Caso a versão anterior continue sendo necessária, é sinal de que a nova implementação ainda não está acabada e a tarefa não está concluída.
Pois substituir a implementação anterior é um dos requisitos da tarefa.
Na medida que compreendemos melhor e conhecemos o esforço de criar algo novo, ponderamos sobre esse esforço de criação de algo novo, em comparação à customização da versão anterior. Afinal, é possível e talvez até provável que com pouco redesign se alcance o objetivo com a implementação anterior. E é esse um tipo de refactoring que precisa ser encorajado.
Quem está convicto de que tem condições de fazer melhor o faz por puro e simples senso de propósito. Pratique o desapego, não importa quem tenha feito a melhor versão, o que importa é que temos uma versão melhor. Esse tipo de refactoring precisa ser encorajado.
A construção de um ativo de arquitetura
Essa relação com seus mecanismos é uma relação sempre positiva: Ou você está criando algo novo ou está melhorando/adaptando o que estava pronto para atender a novos cenários. Se estiver reimplementando algo, sua substituição tende a ser no mínimo melhor. O resultado dessas decisões é a produção de um ativo de arquitetura, algo com potencial para crescer e possivelmente se tornar uma solução compartilhada entre projetos.

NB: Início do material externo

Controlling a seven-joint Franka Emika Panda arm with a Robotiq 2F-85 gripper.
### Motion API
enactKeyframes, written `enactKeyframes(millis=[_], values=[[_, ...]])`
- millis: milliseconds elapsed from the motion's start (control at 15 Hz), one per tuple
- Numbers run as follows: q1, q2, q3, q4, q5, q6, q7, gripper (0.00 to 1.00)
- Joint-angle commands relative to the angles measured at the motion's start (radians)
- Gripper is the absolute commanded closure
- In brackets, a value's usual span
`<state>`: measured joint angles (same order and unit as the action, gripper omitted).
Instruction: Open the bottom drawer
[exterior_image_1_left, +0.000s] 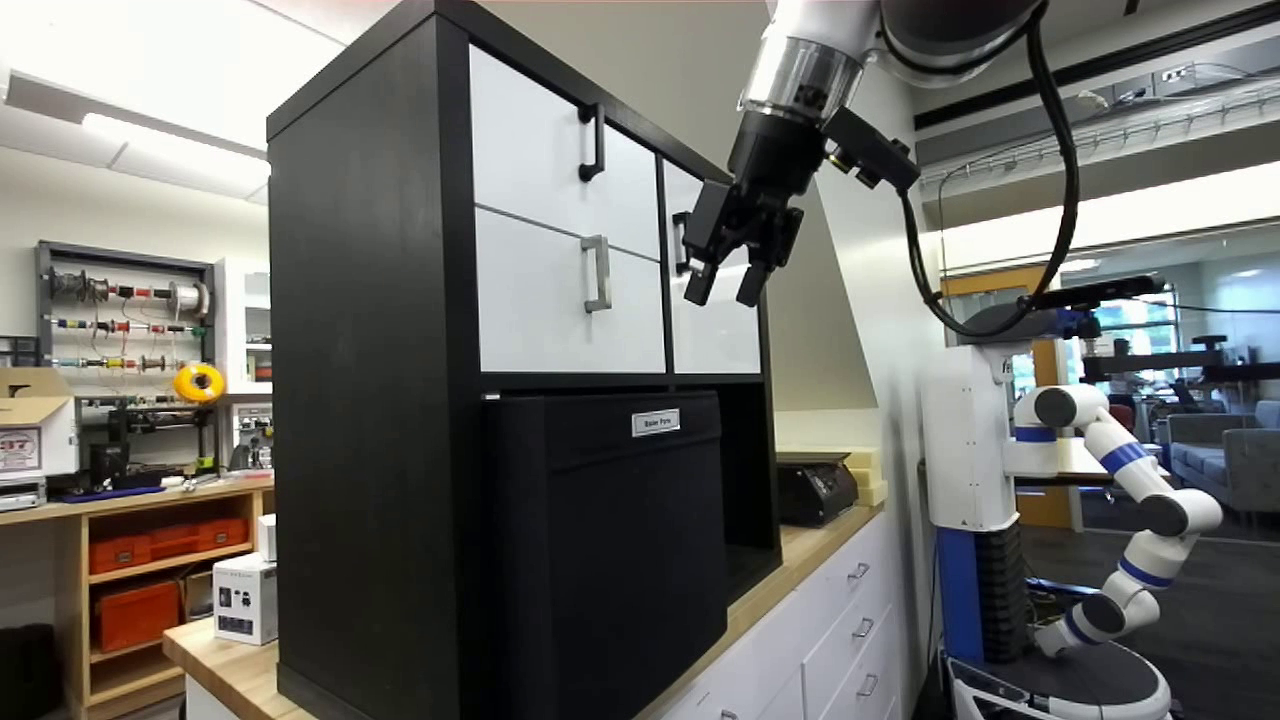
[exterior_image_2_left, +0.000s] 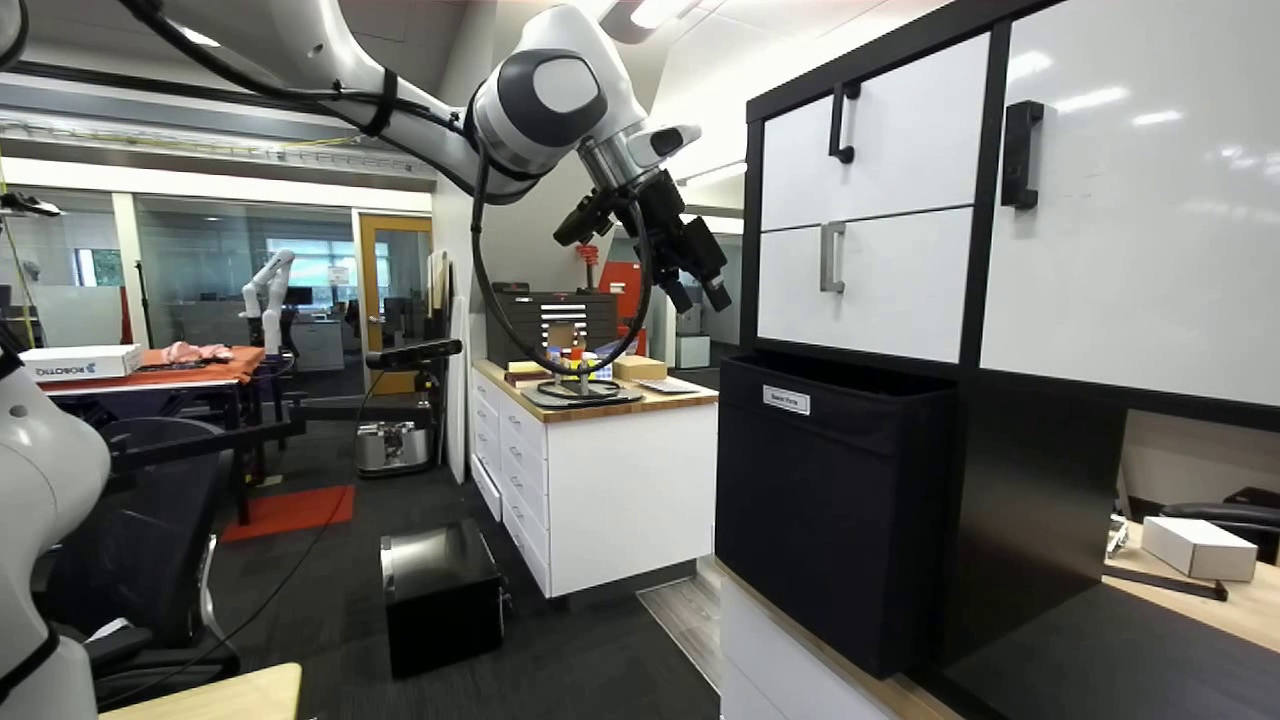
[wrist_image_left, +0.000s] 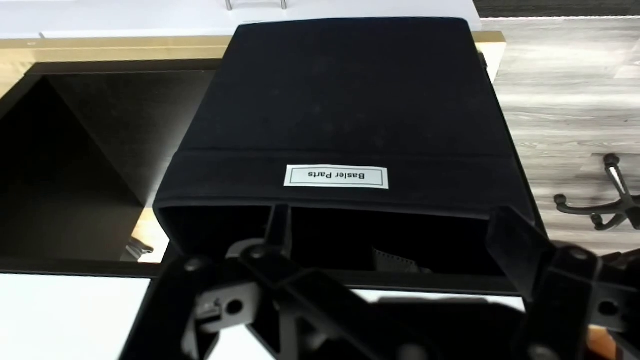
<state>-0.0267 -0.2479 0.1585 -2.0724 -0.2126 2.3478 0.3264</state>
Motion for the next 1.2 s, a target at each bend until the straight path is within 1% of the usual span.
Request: enactKeyframes(millis=[0,400,600,1133], values=[[0.004,0.034,-0.014,0.040,-0.020,-0.003,-0.012,0.00],[0.000,0.119,-0.031,0.141,-0.075,0.000,-0.016,0.00],[0.005,0.159,-0.048,0.191,-0.077,0.012,-0.028,0.00],[0.014,0.219,-0.081,0.273,-0.064,0.143,-0.087,0.00]])
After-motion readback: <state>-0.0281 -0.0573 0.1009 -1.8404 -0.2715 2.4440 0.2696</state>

Pensando grande, começando pequeno
Mesmo vislumbrando que essa solução, para atender a um problema comum, poderá ser promovida a library compartilhada entre projetos, seu desenvolvimento acontece no âmbito local, começa dentro da solution e repositório git do projeto que primeiro demandou aquilo, resolvendo um problema por vez, começando pequeno. Com o tempo e maturidade nesse design ou após diversas intervenções, e enfim alcançando a maturidade e estabilidade, é possível cogitar sua promoção para uso geral.
A promoção de uma implementação local para uma implementação global segue outro conjunto de regras que precisam ser discutidos em algum momento.
Benefícios
Afinal, quais são os benefícios dessa abordagem?
- Redução monumental do acoplamento.
- Centralização lógica das abstrações (Abstrações estão na mesma camada).
- Descentralização física das abstrações (Abstrações estão em projetos independentes e reaproveitáveis).
- Começam no mesmo projeto
- Quando promovidas, ganham status de projeto
- Independência e capacidade de reaproveitamento de abstrações
- Maior coesão
- Gestão de código mais eficiente, consequentemente alterações são mais efetivas, embora mais complexas.
- Redução de complexidade acidental causada pela adição não estruturada e planejada de tecnologias.
- Facilidade de gestão de
Conclusão
Esse tipo de abordagem evita que se crie abstrações específicas demais para o negócio, com baixo reaproveitamento, e nenhuma coesão.
Algo que vou falar mais detalhadamente quando abordar Abstrações, é que elas são promovidas de abstrações do projeto para abstrações globais, e viram projetos autônomos na medida que ganham maturidade.